For simplicity, this article will focus on whole life, one of several kinds of life insurance. Typically, a whole life policy remains in force as long as you continue to pay the premiums. Meanwhile, the policy builds a "cash value" you can borrow against. You also could surrender the policy and receive its "surrender value." If you keep paying premiums, or if the policy is paid up, your beneficiaries will receive a death benefit when you die. That money, which usually is available a short time after the death, can help sustain a family during a time of financial need.
What about federal income taxes? Although Congress has chipped away at many traditional tax shelters, the main benefits of life insurance remain intact. Generally, it provides at least three significant tax breaks:
- There's no income tax when you acquire the policy.
- There's no income tax on the cash value building within the policy.
- There's no income tax when the death benefit is paid to beneficiaries.
That makes life insurance completely exempt from income tax. This generous tax treatment is especially attractive to upper-income taxpayers. Due to recent tax law changes, the top income tax rate is now 39.6%, and you might have to pay an extra 3.8% Medicare surtax on a portion of your investment earnings. When you add the surtax to the top tax rate, you could be paying tax on some of your income at a 43.4% rate, not even counting state income taxes. It's not unusual for those in high-tax states to exceed an overall 50% mark.

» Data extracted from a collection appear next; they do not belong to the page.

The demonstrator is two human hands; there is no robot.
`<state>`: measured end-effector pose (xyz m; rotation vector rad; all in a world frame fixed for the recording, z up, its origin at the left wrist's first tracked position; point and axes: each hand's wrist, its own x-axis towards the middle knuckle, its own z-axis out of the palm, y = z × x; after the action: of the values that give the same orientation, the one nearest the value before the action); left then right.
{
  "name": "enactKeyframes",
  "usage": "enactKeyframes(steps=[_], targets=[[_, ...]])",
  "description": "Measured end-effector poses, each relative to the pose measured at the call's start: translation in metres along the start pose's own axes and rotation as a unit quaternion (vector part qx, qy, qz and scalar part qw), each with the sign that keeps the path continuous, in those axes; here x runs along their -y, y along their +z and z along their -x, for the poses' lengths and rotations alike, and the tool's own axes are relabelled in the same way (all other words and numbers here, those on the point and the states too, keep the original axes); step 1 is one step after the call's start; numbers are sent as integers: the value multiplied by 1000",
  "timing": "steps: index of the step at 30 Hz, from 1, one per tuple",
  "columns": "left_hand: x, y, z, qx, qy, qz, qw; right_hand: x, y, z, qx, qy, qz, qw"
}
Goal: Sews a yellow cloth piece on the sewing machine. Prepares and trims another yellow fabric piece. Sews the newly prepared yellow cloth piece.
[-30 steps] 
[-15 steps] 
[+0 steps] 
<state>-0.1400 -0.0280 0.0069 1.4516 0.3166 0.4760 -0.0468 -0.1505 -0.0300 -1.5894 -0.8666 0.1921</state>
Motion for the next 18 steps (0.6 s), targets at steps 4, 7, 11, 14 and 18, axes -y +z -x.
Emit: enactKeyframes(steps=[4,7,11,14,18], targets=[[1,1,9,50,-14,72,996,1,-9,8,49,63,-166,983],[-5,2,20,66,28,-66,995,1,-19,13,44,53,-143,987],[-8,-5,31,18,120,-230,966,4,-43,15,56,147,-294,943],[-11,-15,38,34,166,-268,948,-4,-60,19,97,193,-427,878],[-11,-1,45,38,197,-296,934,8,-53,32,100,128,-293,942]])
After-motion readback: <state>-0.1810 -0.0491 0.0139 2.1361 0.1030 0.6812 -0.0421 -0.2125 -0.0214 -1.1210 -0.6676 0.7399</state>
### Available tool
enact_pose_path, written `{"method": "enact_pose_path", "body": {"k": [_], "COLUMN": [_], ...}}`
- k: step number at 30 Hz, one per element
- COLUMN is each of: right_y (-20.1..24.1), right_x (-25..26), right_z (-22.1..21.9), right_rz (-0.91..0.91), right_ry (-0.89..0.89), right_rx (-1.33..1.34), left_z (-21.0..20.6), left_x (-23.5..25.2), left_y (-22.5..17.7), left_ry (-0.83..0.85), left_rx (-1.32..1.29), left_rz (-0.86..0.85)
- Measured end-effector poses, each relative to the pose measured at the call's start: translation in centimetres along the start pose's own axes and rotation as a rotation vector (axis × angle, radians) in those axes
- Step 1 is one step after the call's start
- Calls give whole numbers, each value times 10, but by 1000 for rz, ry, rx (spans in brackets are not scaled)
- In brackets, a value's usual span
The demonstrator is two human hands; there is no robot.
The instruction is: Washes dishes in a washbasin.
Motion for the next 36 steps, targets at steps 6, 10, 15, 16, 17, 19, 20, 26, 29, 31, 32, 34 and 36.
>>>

Note; If premiums aren't paid until the insured's death and the policy is surrendered or lapses, the amount previously borrowed is subject to income tax to the extent it exceeds basis.
What about federal estate tax? The proceeds will be included in your taxable estate if you own the policy or otherwise posses any "incidents of ownership," such as the right to change beneficiaries. But you can avoid that problem easily by transferring ownership of the policy to a life insurance trust. And even if death benefit proceeds are subject to estate tax, a generous $5.49-million exemption in 2017 can cover the liability.
What will it cost? This varies widely, based on factors such as the amount of coverage, your age, medical condition, and family health history. But you should be able to find a policy with a reputable insurer that is affordable for your situation.
Of course, from an investment standpoint, you might achieve a better rate of return with other options. Nevertheless, life insurance, aided by the triple tax shelter, can be a productive part of your overall financial plan.